O Conselho Executivo do Comité Olímpico Internacional (COI) decidiu quarta-feira aumentar em 16% o fundo de Solidariedade Olímpica, para os 501 milhões de euros (ME), atribuídos para o período 2021-2024.

"Esta decisão dá aos atletas e comités muitas certezas para os próximos quatro anos, incluindo os Jogos de Pequim2022 [de inverno] e Paris2024 [de verão]. É uma demonstração muito forte em tempos de crise mundial" devido à pandemia de covid-19, definiu o presidente do COI, Thomas Bach, numa conferência por via telemática, que se seguiu à reunião do Conselho Executivo.

Este órgão decidiu reforçar grande parte dos apoios a comités nacionais e atletas, estes últimos a beneficiarem de um aumento de 25% nas verbas a eles dedicadas, entre outros reforços.

No ciclo 2017-2020, a Solidariedade Olímpica permitiu apoiar mais de 25 mil atletas, revelou hoje o COI, entre eles três mil que receberam bolsas olímpicas para preparar Tóquio2020.

Na conferência, Bach anunciou uma visita a Tóquio, casa dos Jogos Olímpicos de 2020, adiados para 2021, de 15 a 18 de novembro, que "não tem" na agenda decidir sobre o cancelamento do evento.

Por outro lado, o COI tem "o claro compromisso de tornar possível a participação segura nos Jogos dos 206 comités nacionais do mundo, além da equipa de refugiados".

"Se um desportista, por qualquer razão, não quiser participar, isso é uma decisão individual respeitável", acrescentou.
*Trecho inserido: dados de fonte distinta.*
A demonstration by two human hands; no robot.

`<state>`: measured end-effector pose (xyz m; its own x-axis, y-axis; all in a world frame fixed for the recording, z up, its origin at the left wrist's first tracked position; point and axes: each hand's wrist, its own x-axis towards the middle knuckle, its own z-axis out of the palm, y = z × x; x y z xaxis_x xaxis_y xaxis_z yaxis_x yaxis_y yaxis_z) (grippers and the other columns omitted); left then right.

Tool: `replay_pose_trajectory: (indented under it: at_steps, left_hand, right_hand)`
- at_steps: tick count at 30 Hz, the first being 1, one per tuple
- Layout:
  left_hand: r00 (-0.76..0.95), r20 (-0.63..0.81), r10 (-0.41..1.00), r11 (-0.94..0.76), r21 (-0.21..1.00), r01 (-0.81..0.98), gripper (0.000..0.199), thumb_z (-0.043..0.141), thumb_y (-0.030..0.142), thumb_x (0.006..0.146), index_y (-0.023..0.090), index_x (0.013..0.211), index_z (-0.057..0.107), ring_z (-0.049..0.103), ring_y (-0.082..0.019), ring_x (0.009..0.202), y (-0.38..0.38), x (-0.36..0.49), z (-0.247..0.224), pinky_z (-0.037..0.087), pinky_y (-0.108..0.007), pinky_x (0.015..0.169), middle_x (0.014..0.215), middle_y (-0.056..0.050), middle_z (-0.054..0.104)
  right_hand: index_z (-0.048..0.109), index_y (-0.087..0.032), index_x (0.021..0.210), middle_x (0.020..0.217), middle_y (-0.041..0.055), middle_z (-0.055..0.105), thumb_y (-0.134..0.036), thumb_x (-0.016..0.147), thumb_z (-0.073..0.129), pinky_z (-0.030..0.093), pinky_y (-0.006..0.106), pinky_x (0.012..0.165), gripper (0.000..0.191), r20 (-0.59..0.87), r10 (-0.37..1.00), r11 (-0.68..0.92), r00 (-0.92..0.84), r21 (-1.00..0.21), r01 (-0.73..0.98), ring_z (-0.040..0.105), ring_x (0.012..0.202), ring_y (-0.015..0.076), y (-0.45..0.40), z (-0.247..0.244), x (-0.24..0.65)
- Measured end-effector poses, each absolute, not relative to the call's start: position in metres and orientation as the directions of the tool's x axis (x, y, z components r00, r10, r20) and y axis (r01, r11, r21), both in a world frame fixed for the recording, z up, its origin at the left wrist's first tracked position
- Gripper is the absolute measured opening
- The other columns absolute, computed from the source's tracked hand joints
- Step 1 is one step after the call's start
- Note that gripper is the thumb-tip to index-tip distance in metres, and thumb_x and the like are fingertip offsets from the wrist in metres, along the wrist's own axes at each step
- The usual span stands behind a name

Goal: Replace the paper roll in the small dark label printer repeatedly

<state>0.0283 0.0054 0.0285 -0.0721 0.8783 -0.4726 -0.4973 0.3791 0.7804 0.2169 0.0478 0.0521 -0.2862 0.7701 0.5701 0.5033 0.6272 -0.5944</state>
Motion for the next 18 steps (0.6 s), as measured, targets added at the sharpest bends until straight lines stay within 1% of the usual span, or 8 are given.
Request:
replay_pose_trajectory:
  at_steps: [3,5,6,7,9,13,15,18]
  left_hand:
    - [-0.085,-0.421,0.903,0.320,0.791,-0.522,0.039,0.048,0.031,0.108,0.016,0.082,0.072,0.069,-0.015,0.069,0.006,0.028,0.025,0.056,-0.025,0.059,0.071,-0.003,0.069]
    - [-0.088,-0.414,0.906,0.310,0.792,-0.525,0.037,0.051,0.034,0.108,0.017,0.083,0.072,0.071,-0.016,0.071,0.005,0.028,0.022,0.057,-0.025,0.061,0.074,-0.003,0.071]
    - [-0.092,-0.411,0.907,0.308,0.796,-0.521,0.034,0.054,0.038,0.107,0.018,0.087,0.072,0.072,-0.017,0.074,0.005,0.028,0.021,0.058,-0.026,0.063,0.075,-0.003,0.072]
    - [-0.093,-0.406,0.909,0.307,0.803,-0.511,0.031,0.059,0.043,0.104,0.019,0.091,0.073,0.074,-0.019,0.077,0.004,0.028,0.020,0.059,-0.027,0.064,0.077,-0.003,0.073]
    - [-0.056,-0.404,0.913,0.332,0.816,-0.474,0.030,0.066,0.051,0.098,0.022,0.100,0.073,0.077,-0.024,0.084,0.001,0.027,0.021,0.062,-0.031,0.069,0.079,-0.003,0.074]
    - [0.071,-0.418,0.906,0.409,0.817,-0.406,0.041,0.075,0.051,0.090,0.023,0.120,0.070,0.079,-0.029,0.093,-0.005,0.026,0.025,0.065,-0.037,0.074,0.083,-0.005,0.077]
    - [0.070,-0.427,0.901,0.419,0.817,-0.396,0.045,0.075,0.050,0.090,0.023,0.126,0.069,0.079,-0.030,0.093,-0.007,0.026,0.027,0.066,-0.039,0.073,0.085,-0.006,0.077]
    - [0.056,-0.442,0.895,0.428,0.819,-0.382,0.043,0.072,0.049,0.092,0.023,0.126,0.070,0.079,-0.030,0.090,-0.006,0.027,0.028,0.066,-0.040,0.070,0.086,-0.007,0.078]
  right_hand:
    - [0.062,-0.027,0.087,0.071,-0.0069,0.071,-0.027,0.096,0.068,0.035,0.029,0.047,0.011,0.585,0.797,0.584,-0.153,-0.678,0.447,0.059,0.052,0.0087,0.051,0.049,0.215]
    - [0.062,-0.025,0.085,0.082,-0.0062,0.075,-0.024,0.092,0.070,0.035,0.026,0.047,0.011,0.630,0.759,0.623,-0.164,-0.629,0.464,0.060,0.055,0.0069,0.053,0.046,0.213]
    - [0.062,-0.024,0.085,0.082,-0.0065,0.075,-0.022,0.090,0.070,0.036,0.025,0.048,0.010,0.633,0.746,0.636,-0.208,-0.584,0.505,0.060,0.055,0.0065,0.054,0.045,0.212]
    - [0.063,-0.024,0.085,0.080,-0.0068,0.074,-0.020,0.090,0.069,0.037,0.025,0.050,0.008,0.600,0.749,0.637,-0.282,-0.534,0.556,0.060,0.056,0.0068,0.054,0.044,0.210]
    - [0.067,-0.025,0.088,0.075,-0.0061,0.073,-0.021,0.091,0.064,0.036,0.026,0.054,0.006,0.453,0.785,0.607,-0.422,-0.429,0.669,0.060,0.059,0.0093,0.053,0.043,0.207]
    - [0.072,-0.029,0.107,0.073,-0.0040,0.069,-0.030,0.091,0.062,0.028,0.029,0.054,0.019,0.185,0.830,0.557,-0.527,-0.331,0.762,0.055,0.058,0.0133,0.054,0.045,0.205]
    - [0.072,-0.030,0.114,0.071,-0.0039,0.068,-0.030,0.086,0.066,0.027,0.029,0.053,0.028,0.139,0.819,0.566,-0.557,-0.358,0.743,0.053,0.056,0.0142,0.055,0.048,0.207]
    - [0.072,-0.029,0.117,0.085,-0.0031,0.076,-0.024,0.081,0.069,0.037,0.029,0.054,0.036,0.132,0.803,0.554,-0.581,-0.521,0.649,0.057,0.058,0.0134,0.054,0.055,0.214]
O alemão explicou que há "muita confiança num evento seguro", dadas "as ferramentas ao dispor e às últimas notícias sobre vacinas", numa semana em que têm sido cancelados inúmeros eventos, como os Mundiais de luta livre ou a renúncia de grande parte das delegações convidadas a participar nos Europeus de ginástica.

A compra de vacinas pelo COI está para já descartada, porque estas "devem ir para enfermeiros e médicos e os mais necessitados", e para Tóquio2020 mostra esperança em ver "um número razoável de espetadores nas bancadas".

Para já, fica a missão de consciencialização pública, sobretudo no Japão, de que os Jogos serão seguros e vão decorrer, continuando os comités nacionais a trabalhar para as provas de qualificação dos 43% de quotas que faltam apurar.

Outro dos anúncios que saiu do Conselho Executivo tem que ver com a Cimeira Olímpica, marcada para 12 de dezembro, que acontecerá de forma virtual, à distância, assim como o próximo encontro do Conselho, de 07 a 11 de dezembro.